A tragédia que matou 236 jovens em Santa Maria (RS) leva a indagar:
afinal, para que servem as prefeituras? Os donos da boate e os músicos
que provocaram o incêndio tiveram culpa e, espera-se, serão punidos pela
Justiça, mas a responsabilidade maior foi da prefeitura, justamente
porque a ela cabe a ação preventiva de criar normas de segurança, exigir
seu cumprimento, fiscalizar e proteger a população. Levar conforto e
bem-estar para os habitantes da cidade é o foco central da ação do
prefeito. E proporcionar conforto é assegurar qualidade em saúde e
educação, eficiência em segurança, manter a cidade limpa, levar água
limpa e esgoto onde não há, enfim, cuidar das pessoas.
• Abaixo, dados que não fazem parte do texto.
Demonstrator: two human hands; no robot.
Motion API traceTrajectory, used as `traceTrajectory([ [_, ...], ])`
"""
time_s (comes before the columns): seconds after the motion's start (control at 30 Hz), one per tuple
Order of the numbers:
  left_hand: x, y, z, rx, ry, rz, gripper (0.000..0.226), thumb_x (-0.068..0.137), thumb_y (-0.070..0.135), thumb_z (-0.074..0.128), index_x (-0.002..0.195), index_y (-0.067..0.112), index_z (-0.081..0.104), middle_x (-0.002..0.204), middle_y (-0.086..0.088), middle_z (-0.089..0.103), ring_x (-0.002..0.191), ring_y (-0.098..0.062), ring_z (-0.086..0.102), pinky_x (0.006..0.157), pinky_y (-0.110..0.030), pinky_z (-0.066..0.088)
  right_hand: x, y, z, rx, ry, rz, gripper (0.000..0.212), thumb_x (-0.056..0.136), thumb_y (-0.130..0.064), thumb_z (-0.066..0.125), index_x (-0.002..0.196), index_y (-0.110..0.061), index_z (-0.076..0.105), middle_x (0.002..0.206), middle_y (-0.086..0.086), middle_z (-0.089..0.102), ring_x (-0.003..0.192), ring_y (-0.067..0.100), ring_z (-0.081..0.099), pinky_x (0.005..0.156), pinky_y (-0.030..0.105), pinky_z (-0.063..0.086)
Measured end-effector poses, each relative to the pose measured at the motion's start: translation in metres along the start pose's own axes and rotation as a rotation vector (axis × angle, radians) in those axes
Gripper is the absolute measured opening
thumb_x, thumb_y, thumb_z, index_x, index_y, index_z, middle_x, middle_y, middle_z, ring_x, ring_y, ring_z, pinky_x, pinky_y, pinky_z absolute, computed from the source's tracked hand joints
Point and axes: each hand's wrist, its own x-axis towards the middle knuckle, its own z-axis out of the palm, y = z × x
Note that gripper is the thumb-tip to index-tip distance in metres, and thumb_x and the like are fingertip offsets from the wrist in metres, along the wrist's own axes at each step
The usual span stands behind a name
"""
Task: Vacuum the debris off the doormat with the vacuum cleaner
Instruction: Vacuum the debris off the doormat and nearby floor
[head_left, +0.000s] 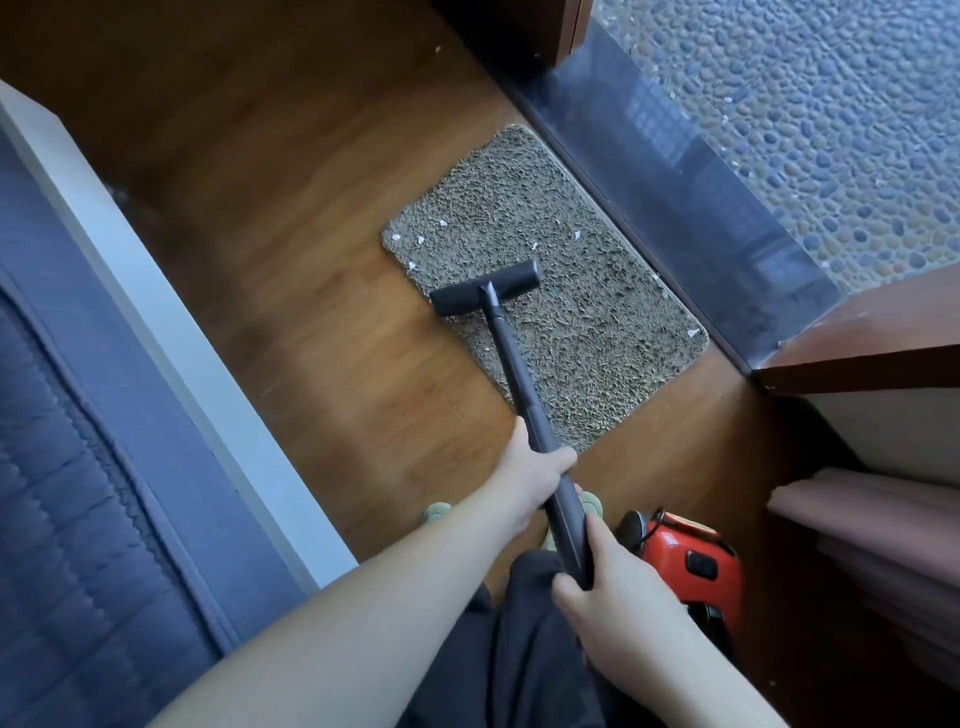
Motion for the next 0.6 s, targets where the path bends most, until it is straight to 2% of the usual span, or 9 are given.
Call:
traceTrajectory([
  [0.07, 0.009, 0.022, -0.015, -0.12, -0.004, 0.087, 0.072, 0.08, 0.004, 0.06, 0.143, 0.016, 0.029, 0.082, -0.015, 0.056, 0.054, -0.024, 0.061, 0.055, -0.035, 0.055, 0.021, -0.013, 0.0, -0.051, 0.056, -0.025, 0.054, 0.086, -0.034, 0.051, 0.137, -0.025, 0.036, 0.091, -0.003, 0.067, 0.073, 0.016, 0.064, 0.061, 0.027, 0.051],
  [0.13, 0.011, 0.05, -0.027, -0.104, 0.007, 0.108, 0.046, 0.084, -0.003, 0.055, 0.126, 0.007, 0.039, 0.072, -0.013, 0.051, 0.049, -0.023, 0.055, 0.051, -0.031, 0.053, 0.042, -0.028, 0.0, -0.1, 0.093, -0.044, 0.057, 0.082, -0.039, 0.052, 0.135, -0.024, 0.037, 0.092, -0.002, 0.066, 0.076, 0.018, 0.064, 0.063, 0.03, 0.051],
  [0.2, 0.016, 0.068, -0.037, -0.107, 0.021, 0.131, 0.033, 0.085, -0.005, 0.052, 0.114, 0.007, 0.042, 0.071, -0.014, 0.05, 0.051, -0.023, 0.053, 0.05, -0.028, 0.052, 0.057, -0.049, -0.004, -0.128, 0.089, -0.063, 0.057, 0.079, -0.043, 0.053, 0.13, -0.022, 0.041, 0.092, 0.0, 0.066, 0.078, 0.021, 0.066, 0.069, 0.036, 0.057],
  [0.27, 0.017, 0.086, -0.049, -0.123, 0.036, 0.133, 0.028, 0.086, -0.005, 0.052, 0.11, 0.007, 0.042, 0.073, -0.014, 0.05, 0.051, -0.022, 0.053, 0.048, -0.026, 0.052, 0.064, -0.076, -0.015, -0.135, 0.062, -0.083, 0.052, 0.082, -0.038, 0.055, 0.127, -0.014, 0.045, 0.098, 0.006, 0.068, 0.086, 0.027, 0.067, 0.078, 0.038, 0.057],
  [0.37, 0.025, 0.105, -0.071, -0.149, 0.091, 0.145, 0.027, 0.086, -0.003, 0.053, 0.109, 0.008, 0.041, 0.077, -0.017, 0.05, 0.052, -0.024, 0.055, 0.047, -0.026, 0.052, 0.074, -0.11, -0.03, -0.177, 0.029, -0.084, 0.045, 0.09, -0.029, 0.055, 0.128, -0.006, 0.045, 0.116, 0.012, 0.065, 0.104, 0.031, 0.064, 0.084, 0.032, 0.051],
  [0.5, 0.044, 0.125, -0.098, -0.19, 0.146, 0.158, 0.035, 0.085, -0.001, 0.056, 0.116, 0.006, 0.041, 0.079, -0.021, 0.054, 0.053, -0.026, 0.057, 0.051, -0.03, 0.054, 0.091, -0.144, -0.035, -0.176, 0.017, -0.111, 0.051, 0.091, -0.025, 0.053, 0.136, -0.005, 0.041, 0.123, 0.015, 0.062, 0.107, 0.032, 0.064, 0.086, 0.033, 0.05],
  [0.6, 0.054, 0.139, -0.112, -0.177, 0.161, 0.161, 0.028, 0.086, 0.0, 0.057, 0.109, 0.007, 0.043, 0.075, -0.02, 0.055, 0.049, -0.025, 0.057, 0.051, -0.029, 0.053, 0.107, -0.166, -0.036, -0.169, -0.027, -0.059, 0.05, 0.091, -0.024, 0.054, 0.136, -0.005, 0.041, 0.126, 0.016, 0.06, 0.112, 0.032, 0.063, 0.092, 0.036, 0.052],
])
Em 1.º de janeiro foram empossados prefeitos em 5.565 municípios do
País, dos quais só 28% foram reeleitos. Na segunda-feira, eles partiram
em revoada à Brasília em busca de dinheiro. Em encontros com a
presidente Dilma Rousseff e vários ministros, ouviram promessas: R$ 66
bilhões em verbas, renegociar dívidas com a União, acertar créditos com a
Previdência, receber programas sociais federais em suas cidades.
Ficou faltando o essencial. Aquele essencial que proporciona
autonomia e independência de gestão ao município e poupa expor o
prefeito de pires na mão em Brasília. Para a prefeitura cumprir seu
papel de cuidar das pessoas é fundamental organizar o orçamento da
cidade para distribuir verbas com prioridade, qualidade e eficiência.
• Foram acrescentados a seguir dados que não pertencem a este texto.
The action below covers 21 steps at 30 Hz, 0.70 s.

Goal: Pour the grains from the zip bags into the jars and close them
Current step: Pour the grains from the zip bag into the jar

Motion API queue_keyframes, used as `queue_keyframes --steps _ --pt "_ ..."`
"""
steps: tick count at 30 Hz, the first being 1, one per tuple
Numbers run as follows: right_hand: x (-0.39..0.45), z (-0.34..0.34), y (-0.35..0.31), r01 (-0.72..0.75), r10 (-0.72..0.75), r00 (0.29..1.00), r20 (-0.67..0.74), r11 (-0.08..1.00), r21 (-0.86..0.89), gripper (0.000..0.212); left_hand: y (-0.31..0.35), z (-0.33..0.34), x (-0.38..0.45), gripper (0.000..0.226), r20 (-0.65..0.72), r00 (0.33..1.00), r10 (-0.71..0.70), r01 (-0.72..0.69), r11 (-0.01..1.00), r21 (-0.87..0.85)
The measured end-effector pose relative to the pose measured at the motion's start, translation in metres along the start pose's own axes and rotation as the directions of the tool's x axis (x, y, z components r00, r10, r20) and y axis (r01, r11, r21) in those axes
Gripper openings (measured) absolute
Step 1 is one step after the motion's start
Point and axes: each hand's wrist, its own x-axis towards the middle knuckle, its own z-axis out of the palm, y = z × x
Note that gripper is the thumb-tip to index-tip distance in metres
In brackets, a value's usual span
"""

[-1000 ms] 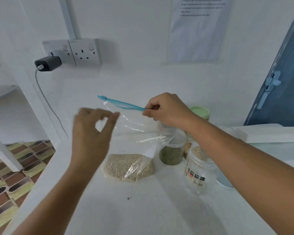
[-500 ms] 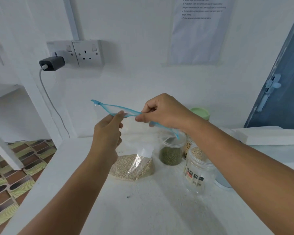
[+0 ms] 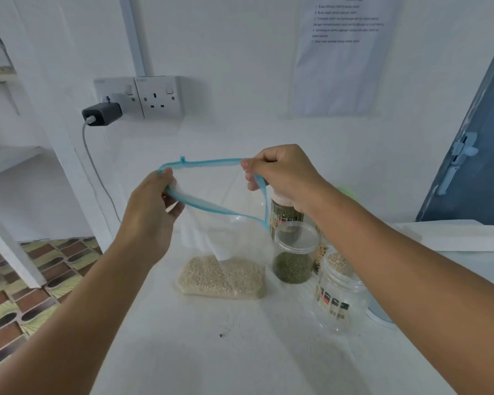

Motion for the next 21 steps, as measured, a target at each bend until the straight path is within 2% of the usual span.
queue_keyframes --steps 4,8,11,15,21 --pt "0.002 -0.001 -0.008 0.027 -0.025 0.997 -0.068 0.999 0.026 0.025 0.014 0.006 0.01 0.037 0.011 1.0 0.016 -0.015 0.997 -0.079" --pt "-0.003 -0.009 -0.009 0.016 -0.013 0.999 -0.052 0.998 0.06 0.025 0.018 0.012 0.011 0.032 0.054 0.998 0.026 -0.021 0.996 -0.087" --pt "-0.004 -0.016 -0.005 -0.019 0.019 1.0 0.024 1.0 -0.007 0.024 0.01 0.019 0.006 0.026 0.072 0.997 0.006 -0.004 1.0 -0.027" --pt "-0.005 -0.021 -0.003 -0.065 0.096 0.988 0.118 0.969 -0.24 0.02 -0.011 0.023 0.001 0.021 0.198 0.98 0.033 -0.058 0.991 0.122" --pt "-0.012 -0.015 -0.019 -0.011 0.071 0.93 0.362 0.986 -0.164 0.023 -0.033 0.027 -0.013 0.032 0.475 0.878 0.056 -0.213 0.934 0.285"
Porém, a Lei n.º 4.320, que regula a programação orçamentária,
financeira e patrimonial dos Estados e municípios, é anacrônica,
ultrapassada, data de 1964, e precisa ser reformada. Não só para dar
eficácia à gestão do prefeito, governador ou presidente da República,
mas para evitar espertezas de políticos em final de mandato, sobretudo
aqueles que perderam a eleição e se empenham em deixar o município na
penúria para o sucessor.
Em vigor há 12 anos, a Lei de Responsabilidade Fiscal estabeleceu
princípios de gestão pública, mapeou os grandes problemas nas três
instâncias de poder - entre eles endividamento descontrolado,
empreguismo, folha salarial inflacionada, criar despesas sem receitas - e
definiu regras para disciplinar gastos e punir gestores públicos. Mas
não avançou nas espertezas miúdas que proliferam, sobretudo em final de
mandato. Como se viu no final de 2012: cidades com lixo espalhado pelas
ruas atraindo ratos e doenças, salários atrasados, fornecedores e
prestadores de serviços cobrando pagamento. A mais grave dessas
espertezas aparece no orçamento agrupada no item "restos a pagar".
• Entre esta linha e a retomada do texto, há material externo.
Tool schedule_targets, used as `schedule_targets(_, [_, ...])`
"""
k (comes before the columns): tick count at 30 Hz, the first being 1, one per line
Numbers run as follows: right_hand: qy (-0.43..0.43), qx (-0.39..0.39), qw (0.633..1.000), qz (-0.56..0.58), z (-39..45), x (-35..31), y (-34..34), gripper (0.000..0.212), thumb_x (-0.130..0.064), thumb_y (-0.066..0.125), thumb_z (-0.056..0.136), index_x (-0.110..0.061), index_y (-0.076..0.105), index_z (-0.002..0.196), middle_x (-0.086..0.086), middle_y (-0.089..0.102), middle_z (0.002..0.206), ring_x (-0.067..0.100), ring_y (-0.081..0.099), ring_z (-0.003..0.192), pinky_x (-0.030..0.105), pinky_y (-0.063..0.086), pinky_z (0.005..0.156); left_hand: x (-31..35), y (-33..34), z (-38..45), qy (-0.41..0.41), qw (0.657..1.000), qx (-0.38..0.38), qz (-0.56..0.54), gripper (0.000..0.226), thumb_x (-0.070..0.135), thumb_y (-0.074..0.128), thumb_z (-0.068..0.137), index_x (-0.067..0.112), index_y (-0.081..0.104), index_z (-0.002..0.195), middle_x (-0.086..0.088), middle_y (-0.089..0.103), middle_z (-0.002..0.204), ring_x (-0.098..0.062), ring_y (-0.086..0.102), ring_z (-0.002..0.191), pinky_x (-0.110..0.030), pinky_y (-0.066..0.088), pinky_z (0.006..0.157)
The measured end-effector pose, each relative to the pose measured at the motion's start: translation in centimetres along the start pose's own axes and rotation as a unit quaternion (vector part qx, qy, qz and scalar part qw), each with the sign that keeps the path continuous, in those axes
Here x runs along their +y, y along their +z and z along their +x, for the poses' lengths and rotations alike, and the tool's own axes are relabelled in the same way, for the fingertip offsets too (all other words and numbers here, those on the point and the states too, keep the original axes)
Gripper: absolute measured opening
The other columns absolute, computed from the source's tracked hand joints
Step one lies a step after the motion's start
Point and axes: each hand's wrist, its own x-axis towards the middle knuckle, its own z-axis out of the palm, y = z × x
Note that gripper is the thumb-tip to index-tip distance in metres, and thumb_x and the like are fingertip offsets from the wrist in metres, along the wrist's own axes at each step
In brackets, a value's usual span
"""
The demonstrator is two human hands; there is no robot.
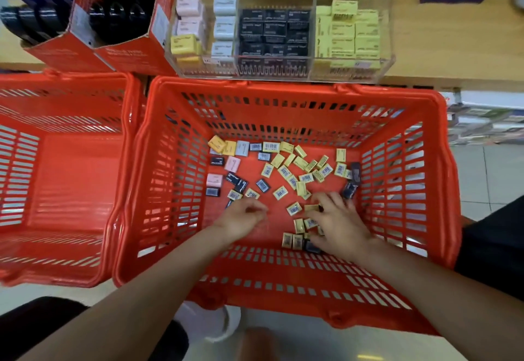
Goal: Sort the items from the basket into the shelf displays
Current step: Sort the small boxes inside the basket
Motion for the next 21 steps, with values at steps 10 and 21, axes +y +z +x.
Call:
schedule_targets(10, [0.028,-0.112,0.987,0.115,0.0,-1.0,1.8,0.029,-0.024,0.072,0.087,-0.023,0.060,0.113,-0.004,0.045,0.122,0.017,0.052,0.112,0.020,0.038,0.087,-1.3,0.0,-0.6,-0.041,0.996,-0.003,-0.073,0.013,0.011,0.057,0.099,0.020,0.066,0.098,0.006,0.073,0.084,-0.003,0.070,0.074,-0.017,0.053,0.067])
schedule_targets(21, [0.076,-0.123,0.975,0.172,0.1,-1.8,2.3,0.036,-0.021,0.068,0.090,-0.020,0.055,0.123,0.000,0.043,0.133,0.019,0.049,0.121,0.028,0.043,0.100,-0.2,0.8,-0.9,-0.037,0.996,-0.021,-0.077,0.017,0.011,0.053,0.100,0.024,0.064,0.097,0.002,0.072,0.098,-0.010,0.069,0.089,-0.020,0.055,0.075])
"A Lei Fiscal define regras de princípios e tem funcionado. Mas
detalhes do orçamento do País, Estados e municípios estão contemplados
na velha Lei n.º 4.320, de 1964, e que precisa ser atualizada", explica o
economista José Roberto Afonso, um dos autores da Lei Fiscal. A Lei n.º
4.320 não coíbe os exageros contidos no item "restos a pagar", onde o
gestor público lança débitos que deixa para o sucessor. O governo
federal, por exemplo, deixou para 2013 "restos a pagar" avaliados pelo
site Contas Abertas em R$ 200 bilhões - um verdadeiro "orçamento
paralelo", na visão do economista Gil Castello Branco, secretário-geral
do site.
Em Holambra - estância turística próxima a Campinas (SP) -, o novo
prefeito, Fernando Godoy, denuncia que o antecessor sumiu até com
cadeiras, mesas e arquivos do computador da prefeitura, encontrou duas
creches interditadas e dívidas de R$ 25 milhões com fornecedores. Em
Duque de Caxias (RJ), o ex-prefeito derrotado José Camilo Zito (PP) não
pagou e a empresa de lixo suspendeu a coleta nos últimos três meses de
2012. A cidade ficou infestada por montanhas de lixo nas ruas. Nos
municípios onde o prefeito não foi reeleito, ou não fez o sucessor, os
salários deixaram de ser pagos desde o resultado eleitoral.
Histórias como essas proliferam Brasil afora e o prefeito fica impune
porque a lei ficou desatualizada, não tipifica essas ações como crime ,
tampouco protege o cidadão contra gestões irresponsáveis. E, na próxima
eleição, lá está o mesmo prefeito disputando o cargo.